● TASK ITEM: The data below should be transcribed in full, with no picture included.

*** INFORMATION SUPPLIED ***

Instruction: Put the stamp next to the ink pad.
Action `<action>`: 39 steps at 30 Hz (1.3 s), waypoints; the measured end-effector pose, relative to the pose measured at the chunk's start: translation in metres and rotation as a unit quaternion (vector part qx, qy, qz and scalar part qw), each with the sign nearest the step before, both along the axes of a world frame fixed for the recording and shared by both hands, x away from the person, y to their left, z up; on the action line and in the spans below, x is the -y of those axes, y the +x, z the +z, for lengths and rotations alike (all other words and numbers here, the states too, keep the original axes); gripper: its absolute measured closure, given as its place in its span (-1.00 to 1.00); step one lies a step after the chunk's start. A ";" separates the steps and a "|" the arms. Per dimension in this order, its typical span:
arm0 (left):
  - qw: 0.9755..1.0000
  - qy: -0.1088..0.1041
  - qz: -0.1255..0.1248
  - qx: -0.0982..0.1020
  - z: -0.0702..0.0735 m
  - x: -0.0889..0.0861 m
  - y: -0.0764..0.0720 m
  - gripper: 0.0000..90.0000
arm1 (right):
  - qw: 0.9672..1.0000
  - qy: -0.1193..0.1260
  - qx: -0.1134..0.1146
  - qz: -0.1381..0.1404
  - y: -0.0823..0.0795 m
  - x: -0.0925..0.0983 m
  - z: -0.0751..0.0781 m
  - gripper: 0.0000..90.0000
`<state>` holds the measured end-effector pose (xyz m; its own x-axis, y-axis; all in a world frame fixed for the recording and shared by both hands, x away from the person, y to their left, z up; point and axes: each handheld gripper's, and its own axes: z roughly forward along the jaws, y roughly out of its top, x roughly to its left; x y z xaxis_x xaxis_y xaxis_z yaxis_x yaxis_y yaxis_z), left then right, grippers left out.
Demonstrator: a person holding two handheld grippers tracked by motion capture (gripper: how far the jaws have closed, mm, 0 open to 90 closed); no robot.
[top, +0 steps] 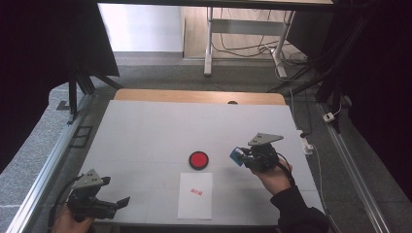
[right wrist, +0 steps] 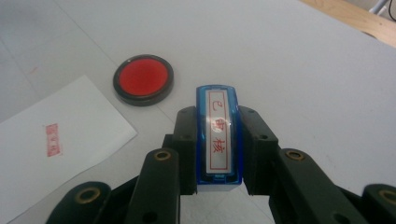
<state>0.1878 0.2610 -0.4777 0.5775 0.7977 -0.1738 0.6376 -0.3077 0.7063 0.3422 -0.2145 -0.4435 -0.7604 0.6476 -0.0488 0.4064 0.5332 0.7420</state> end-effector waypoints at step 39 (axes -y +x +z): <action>1.000 0.009 -0.003 -0.006 -0.001 0.002 0.001 -0.97 | 0.997 -0.056 -0.045 -0.022 0.026 0.007 -0.042 0.57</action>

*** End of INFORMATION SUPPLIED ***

● WRITTEN SOLUTION:
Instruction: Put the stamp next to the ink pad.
Action `<action>`: 39 steps at 30 Hz (1.3 s), waypoints; the measured end-effector pose, relative to the pose measured at the chunk's start: translation in metres and rotation as a unit quaternion (vector part qx, qy, qz and scalar part qw), each with the sign nearest the step before, both along the axes of a world frame fixed for the recording and shared by both hands, x away from the person, y to their left, z up; on the action line and in the spans below, x is the -y of those axes, y the +x, z the +z, for lengths and rotations alike (all other words and numbers here, the states too, keep the original axes); gripper: its absolute measured closure, given as its place in its span (-1.00 to 1.00); step one lies a step after the chunk's start. A ";" separates the steps and a "|" the arms. Per dimension in this order, its typical span:
arm0 (left):
  - qw: 0.9755..1.0000
  - qy: -0.1088..0.1041
  - qz: -0.1255..0.1248
  - qx: -0.0982..0.1020
  - z: -0.0702..0.0735 m
  - x: -0.0889..0.0861 m
  - y: -0.0764..0.0720 m
  - gripper: 0.0000..90.0000
arm1 (right):
  - qw: 0.9672..1.0000
  - qy: -0.1193..0.1260
  - qx: -0.1134..0.1146
  - qz: -0.1381..0.1404
  - y: -0.0823..0.0795 m
  - x: -0.0925..0.0983 m
  - z: -0.0751..0.0781 m
  - gripper: 0.0000..90.0000
`<state>` holds the measured end-effector pose (xyz m; its own x-axis, y-axis; all in a world frame fixed for the recording and shared by both hands, x away from the person, y to their left, z up; point and axes: each handheld gripper's, and its own axes: z roughly forward along the jaws, y roughly out of its top, x roughly to its left; x y z xaxis_x xaxis_y xaxis_z yaxis_x yaxis_y yaxis_z), left then right, grippers left out.
Demonstrator: a person holding two handheld grippers tracked by motion capture (gripper: how far the jaws have closed, mm, 0 open to 90 closed); no robot.
[top, +0 steps] 
[right wrist, +0 steps] 
<state>0.1878 0.2610 -0.4777 0.5775 0.7977 -0.1738 0.6376 -0.3077 0.7063 0.3422 -0.2145 -0.4435 -0.7604 0.6476 -0.0488 0.4064 0.5332 0.7420</state> end-effector waypoints at step 39 (axes -y +x +z): <action>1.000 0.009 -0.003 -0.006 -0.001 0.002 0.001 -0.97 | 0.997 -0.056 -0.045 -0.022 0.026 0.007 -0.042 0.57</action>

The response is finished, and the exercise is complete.